Miss Salma R is haunted by her grandfather’s false faith. She is also haunted by the complicity in her mother’s and grandmother’s silence, another common pattern in real-world abuse cases.
Is it any wonder that between the false faith of her childhood and the false love of her adulthood, Miss Salma R has such a dependence on painkillers? Her family and her fans failed to see her deepest thoughts and struggles. Rushdie returns to the inability of people to see one another repeatedly throughout Quichotte.
Americans Cannot See Each Other
One of the strangest stops on Ismail Smile’s journey is a town in New Jersey where some residents are turning into mastodons, extinct animals similar to mammoths. One of the residents describes the mastodons this way:
“Once one has turned into a mastodon he is utterly impervious to good sense. The mastodons refuse to believe that they have turned into horrible, surrealistic mutants, and they become hostile and aggressive, they take their children out of school, and have contempt for education. My belief is that many of them can still speak English, but they prefer to bellow like badly played flugelhorns. In the first days one or two of them insisted that they were the true Americans, and we were the dinosaurs and ought to be extinct. But after a short time they gave up on talking to us, and just yowled like flugelhorns instead.”

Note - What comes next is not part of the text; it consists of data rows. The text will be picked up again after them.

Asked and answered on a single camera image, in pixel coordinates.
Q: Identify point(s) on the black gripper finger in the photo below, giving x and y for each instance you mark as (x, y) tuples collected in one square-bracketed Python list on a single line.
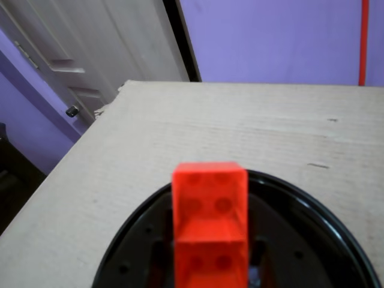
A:
[(257, 255), (164, 258)]

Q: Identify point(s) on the red lego block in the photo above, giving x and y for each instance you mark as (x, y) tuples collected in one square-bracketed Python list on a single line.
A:
[(210, 222)]

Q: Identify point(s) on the grey cardboard sheet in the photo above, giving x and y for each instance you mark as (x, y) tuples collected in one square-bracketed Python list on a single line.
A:
[(210, 126)]

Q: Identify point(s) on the dark furniture piece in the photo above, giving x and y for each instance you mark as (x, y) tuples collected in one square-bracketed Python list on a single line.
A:
[(15, 186)]

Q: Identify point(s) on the black door stopper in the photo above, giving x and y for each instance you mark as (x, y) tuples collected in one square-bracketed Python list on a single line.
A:
[(72, 111)]

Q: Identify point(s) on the white panelled door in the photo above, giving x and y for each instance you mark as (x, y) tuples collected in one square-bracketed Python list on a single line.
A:
[(99, 39)]

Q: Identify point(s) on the metal door hinge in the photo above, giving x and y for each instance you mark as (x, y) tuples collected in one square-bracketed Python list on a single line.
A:
[(27, 55)]

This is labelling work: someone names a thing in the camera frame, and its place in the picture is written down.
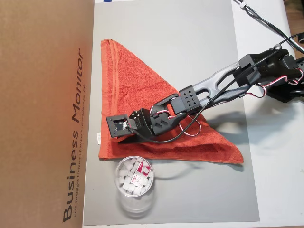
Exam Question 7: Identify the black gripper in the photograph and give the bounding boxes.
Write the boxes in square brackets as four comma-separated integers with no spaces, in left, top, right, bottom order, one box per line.
[117,108,187,145]

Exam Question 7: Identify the orange terry towel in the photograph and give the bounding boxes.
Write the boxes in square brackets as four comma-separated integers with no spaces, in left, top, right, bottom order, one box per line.
[98,38,245,165]

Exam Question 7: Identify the red white eraser wrapper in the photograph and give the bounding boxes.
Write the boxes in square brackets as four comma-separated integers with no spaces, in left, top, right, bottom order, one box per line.
[130,160,152,187]

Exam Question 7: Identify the white eraser cubes heap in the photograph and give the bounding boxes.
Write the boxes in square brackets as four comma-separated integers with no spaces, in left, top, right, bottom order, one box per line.
[117,158,152,194]

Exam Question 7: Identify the clear plastic jar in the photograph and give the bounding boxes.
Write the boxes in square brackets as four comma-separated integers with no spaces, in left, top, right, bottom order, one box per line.
[114,155,159,220]

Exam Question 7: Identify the brown cardboard monitor box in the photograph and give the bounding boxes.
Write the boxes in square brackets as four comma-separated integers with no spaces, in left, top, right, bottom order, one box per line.
[0,0,95,228]

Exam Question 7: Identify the grey table mat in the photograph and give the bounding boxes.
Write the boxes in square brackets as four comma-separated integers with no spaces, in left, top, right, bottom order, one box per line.
[83,0,261,226]

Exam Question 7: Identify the black square wrist camera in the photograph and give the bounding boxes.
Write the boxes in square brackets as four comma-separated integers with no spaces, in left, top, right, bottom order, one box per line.
[106,113,134,138]

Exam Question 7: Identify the black camera cable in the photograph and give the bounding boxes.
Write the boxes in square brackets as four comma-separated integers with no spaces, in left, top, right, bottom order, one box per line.
[125,34,304,144]

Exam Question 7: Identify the red white gripper servo wire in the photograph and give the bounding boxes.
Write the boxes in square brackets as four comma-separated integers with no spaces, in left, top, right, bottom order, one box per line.
[152,109,202,137]

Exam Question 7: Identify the red white elbow servo wire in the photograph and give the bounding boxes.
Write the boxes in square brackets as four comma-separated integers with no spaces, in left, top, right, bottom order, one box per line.
[251,71,304,98]

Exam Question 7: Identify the black and white cables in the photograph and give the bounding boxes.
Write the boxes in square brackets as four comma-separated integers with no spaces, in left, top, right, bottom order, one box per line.
[231,0,304,54]

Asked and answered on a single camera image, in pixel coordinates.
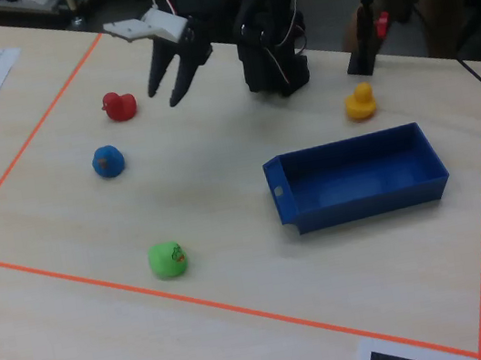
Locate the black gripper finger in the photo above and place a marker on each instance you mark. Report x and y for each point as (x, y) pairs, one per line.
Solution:
(185, 71)
(157, 71)

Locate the blue rubber duck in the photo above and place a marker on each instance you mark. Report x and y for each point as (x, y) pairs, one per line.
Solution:
(107, 162)

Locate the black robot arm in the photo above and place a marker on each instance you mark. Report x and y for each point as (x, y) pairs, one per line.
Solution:
(269, 46)

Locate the red rubber duck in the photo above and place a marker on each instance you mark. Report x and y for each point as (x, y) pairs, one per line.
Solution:
(119, 106)

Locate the yellow rubber duck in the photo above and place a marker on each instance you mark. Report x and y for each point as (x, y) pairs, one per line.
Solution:
(361, 103)

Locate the green rubber duck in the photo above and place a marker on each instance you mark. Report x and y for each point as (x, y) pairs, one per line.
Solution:
(167, 260)

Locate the blue plastic box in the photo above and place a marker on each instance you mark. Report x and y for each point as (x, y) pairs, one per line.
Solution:
(351, 180)

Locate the small black block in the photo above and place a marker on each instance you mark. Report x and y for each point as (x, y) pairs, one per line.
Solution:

The mastodons are a nod to an allegory about fascism and how formerly normal people embraced radical ideologies and became unrecognizable to their neighbors. It’s a feeling many Americans will recognize after Trump’s election.
Rushdie doesn’t leave on a note of despair. He offers a solution that confronts a world that becomes more complex as it shrinks. Ismail Smile explains to his imaginary son:
“Once,” he said. “people believed that they lived in little boxes, boxes that contained their whole stories, and that there was no need to worry much about what other people were doing in their other little boxes, whether nearby or far away. Other people’s stories had nothing to do with ours. But then the world got smaller and all the boxes got pushed up against all the other boxes and opened up, and now that all the boxes are connected to all the other boxes, we have to understand what’s going on in all the boxes we aren’t in, otherwise we don’t know why the things happening in our boxes are happening. Everything is connected.”
The world looks dramatically different to the different Americas. Democrats failed to answer the job loss caused by China’s manufacturing boom with new economic opportunities. Today, Republicans fail to see that pulling back from the world makes America less safe, not more. Millions of voters are stuck in the middle of parties that answer some needs and fail to offer solutions to others.
Quichotte is a deep, empathetic portrait of America and those who live in it. Above all, Quichotte teaches us to see one other — all of one another. Not just the pretty parts.